■ What is expected ■
The copy has to match the data exactly and leave out every picture.

■ Data segment ■
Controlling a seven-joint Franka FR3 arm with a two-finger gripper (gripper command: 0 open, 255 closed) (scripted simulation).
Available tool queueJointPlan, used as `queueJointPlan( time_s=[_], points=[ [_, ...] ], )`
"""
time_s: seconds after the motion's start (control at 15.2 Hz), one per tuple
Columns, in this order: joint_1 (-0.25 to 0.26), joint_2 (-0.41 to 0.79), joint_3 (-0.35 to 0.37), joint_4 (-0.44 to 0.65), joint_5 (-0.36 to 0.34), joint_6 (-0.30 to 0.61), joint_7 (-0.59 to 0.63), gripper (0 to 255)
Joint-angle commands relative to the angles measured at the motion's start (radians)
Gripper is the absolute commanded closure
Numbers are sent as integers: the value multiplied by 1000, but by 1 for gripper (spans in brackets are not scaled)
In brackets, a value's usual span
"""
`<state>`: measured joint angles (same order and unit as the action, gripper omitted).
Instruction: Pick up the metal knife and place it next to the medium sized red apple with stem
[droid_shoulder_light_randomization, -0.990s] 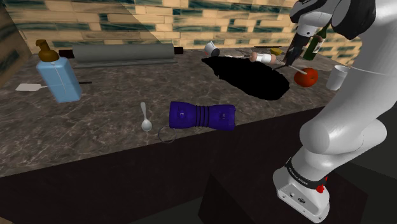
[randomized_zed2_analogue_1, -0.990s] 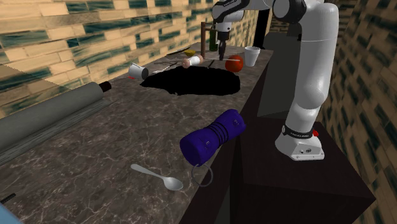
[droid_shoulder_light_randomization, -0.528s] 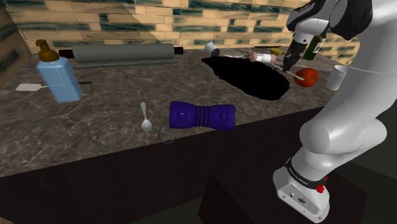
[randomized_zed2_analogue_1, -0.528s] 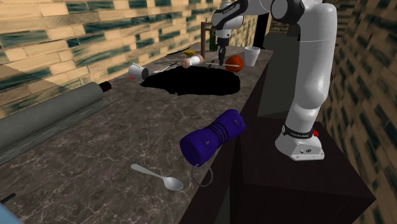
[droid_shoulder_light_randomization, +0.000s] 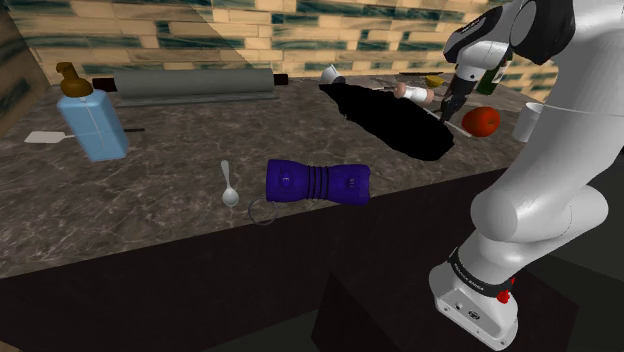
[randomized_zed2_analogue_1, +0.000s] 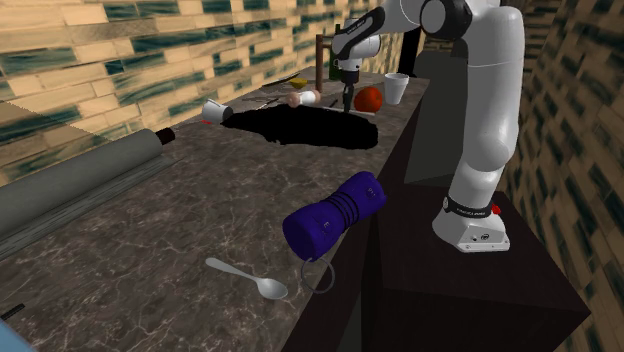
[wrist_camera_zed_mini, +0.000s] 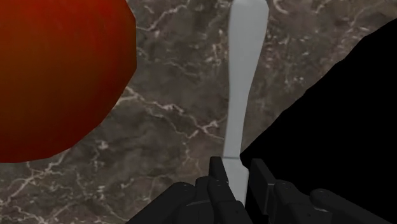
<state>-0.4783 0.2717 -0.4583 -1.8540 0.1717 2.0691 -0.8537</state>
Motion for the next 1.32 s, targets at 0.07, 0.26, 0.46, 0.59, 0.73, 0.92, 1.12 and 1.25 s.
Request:
queueJointPlan(
  time_s=[0.07,0.26,0.46,0.59,0.73,0.92,1.12,1.25],
  points=[
    [-1,17,5,-20,11,34,-7,255],
    [-4,38,9,-38,24,70,-17,255],
    [-4,38,9,-38,24,70,-17,255],
    [-3,38,8,-38,24,70,-17,255],
    [-3,38,8,-38,25,70,-17,255],
    [-2,31,6,-52,22,78,-18,0],
    [1,25,6,-63,19,83,-15,0],
    [-1,23,3,-23,15,41,-11,0]
  ],
)
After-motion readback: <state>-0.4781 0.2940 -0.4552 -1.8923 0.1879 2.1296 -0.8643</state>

■ Reply ■
Controlling a seven-joint Franka FR3 arm with a two-finger gripper (gripper command: 0 open, 255 closed) (scripted simulation).
Available tool queueJointPlan, used as `queueJointPlan( time_s=[_], points=[ [_, ...] ], )`
"""
time_s: seconds after the motion's start (control at 15.2 Hz), one per tuple
Columns, in this order: joint_1 (-0.25 to 0.26), joint_2 (-0.41 to 0.79), joint_3 (-0.35 to 0.37), joint_4 (-0.44 to 0.65), joint_5 (-0.36 to 0.34), joint_6 (-0.30 to 0.61), joint_7 (-0.59 to 0.63), gripper (0 to 255)
Joint-angle commands relative to the angles measured at the motion's start (radians)
Gripper is the absolute commanded closure
Numbers are sent as integers: the value multiplied by 1000, but by 1 for gripper (spans in brackets are not scaled)
In brackets, a value's usual span
"""
`<state>`: measured joint angles (same order and unit as the action, gripper omitted).
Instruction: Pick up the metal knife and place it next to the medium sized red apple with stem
[droid_shoulder_light_randomization, -0.990s] 
[randomized_zed2_analogue_1, -0.990s] 
[droid_shoulder_light_randomization, -0.528s] 
[randomized_zed2_analogue_1, -0.528s] 
[droid_shoulder_light_randomization, +0.000s] 
[randomized_zed2_analogue_1, +0.000s] 
[wrist_camera_zed_mini, +0.000s] 
<state>-0.4783 0.2717 -0.4583 -1.8540 0.1717 2.0691 -0.8537</state>
Motion for the next 1.32 s, targets at 0.07, 0.26, 0.46, 0.59, 0.73, 0.92, 1.12 and 1.25 s.
Request:
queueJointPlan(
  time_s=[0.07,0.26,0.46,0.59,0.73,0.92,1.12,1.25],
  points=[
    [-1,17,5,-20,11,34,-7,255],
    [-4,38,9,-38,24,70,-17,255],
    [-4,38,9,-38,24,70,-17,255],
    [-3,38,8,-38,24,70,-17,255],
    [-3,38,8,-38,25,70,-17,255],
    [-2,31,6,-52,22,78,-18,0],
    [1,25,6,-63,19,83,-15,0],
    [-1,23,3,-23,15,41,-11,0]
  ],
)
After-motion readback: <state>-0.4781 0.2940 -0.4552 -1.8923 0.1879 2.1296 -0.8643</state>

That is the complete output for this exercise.